# WORK ORDER:
In the data that follows, every line containing the word "finger" should be returned.

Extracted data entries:
+===+
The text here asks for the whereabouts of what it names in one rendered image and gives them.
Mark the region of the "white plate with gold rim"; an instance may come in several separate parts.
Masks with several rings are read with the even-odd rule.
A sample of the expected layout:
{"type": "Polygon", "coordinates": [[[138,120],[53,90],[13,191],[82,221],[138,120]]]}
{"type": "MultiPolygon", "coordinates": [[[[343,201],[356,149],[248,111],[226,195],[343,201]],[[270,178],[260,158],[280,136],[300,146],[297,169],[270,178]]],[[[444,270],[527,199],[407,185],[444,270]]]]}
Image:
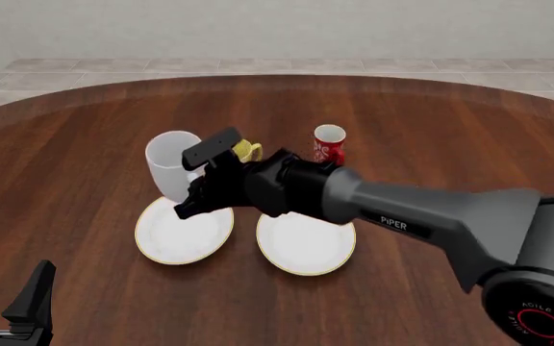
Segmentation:
{"type": "Polygon", "coordinates": [[[141,213],[135,227],[140,252],[159,264],[182,265],[200,261],[215,253],[234,230],[231,209],[202,213],[182,220],[177,204],[161,197],[141,213]]]}
{"type": "Polygon", "coordinates": [[[296,212],[261,215],[256,240],[263,256],[295,276],[322,276],[338,270],[356,247],[354,224],[331,224],[296,212]]]}

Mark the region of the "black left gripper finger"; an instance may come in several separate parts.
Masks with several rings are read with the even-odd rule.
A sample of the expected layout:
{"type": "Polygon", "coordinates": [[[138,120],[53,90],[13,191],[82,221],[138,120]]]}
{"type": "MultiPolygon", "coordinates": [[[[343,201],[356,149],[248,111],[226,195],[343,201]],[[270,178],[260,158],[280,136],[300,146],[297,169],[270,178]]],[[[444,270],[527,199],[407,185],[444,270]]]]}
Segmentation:
{"type": "Polygon", "coordinates": [[[10,322],[11,334],[31,334],[38,328],[52,331],[51,300],[55,273],[56,267],[51,261],[40,261],[20,293],[2,312],[10,322]]]}

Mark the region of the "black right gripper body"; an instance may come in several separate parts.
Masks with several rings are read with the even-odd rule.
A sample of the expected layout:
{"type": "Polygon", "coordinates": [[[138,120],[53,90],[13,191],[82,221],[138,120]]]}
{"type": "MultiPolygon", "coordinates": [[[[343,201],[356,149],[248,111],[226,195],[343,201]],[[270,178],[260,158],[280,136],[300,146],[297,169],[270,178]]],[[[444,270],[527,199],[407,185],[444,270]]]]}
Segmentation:
{"type": "Polygon", "coordinates": [[[201,210],[223,210],[231,207],[253,207],[244,182],[258,162],[207,161],[200,192],[201,210]]]}

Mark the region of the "red mug with white print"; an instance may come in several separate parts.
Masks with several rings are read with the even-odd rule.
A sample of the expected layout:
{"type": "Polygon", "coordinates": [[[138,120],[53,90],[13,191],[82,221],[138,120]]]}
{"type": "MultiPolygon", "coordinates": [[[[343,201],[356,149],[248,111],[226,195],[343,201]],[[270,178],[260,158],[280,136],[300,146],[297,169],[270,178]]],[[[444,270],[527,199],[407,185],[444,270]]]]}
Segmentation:
{"type": "Polygon", "coordinates": [[[330,161],[343,165],[345,139],[346,131],[341,126],[333,124],[317,126],[314,131],[314,161],[330,161]]]}

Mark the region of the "yellow patterned mug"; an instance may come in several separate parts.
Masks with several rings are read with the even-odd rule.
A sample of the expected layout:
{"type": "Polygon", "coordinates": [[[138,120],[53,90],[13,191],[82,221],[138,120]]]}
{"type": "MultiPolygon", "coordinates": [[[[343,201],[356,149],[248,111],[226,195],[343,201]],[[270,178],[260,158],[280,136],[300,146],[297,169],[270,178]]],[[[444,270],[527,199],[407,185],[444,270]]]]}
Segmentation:
{"type": "Polygon", "coordinates": [[[246,139],[241,140],[232,149],[242,163],[261,161],[263,157],[262,144],[250,143],[246,139]]]}

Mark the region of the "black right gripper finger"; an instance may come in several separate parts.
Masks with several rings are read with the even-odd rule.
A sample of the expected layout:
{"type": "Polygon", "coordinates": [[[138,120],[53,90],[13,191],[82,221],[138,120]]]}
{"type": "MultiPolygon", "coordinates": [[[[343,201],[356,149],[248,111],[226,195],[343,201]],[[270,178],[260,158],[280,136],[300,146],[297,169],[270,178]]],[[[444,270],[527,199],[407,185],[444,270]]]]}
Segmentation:
{"type": "Polygon", "coordinates": [[[218,194],[205,177],[196,178],[188,188],[188,197],[174,207],[179,218],[186,220],[201,213],[219,210],[218,194]]]}

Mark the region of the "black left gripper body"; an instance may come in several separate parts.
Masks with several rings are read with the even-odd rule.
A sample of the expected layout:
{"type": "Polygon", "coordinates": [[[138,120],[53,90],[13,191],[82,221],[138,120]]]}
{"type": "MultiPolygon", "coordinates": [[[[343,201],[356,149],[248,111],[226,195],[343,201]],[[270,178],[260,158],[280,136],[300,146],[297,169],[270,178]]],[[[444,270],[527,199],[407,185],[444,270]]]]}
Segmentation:
{"type": "Polygon", "coordinates": [[[52,331],[33,325],[11,326],[8,331],[0,331],[0,346],[49,346],[52,331]]]}

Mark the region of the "small flat black plate on stalk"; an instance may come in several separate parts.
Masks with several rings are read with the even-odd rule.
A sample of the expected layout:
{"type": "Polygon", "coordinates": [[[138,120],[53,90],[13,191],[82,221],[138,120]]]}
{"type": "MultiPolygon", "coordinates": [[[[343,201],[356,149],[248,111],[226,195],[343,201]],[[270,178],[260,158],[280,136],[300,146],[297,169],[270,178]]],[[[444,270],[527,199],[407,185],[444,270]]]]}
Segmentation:
{"type": "Polygon", "coordinates": [[[224,152],[231,152],[240,141],[241,135],[237,129],[234,127],[223,129],[221,132],[185,149],[182,152],[182,165],[187,171],[198,169],[224,152]]]}
+===+
# SOLUTION FOR THIS PROBLEM:
Mark the region of the "black left gripper finger"; an instance may come in several separate parts.
Mark the region of the "black right gripper finger"; an instance may come in several separate parts.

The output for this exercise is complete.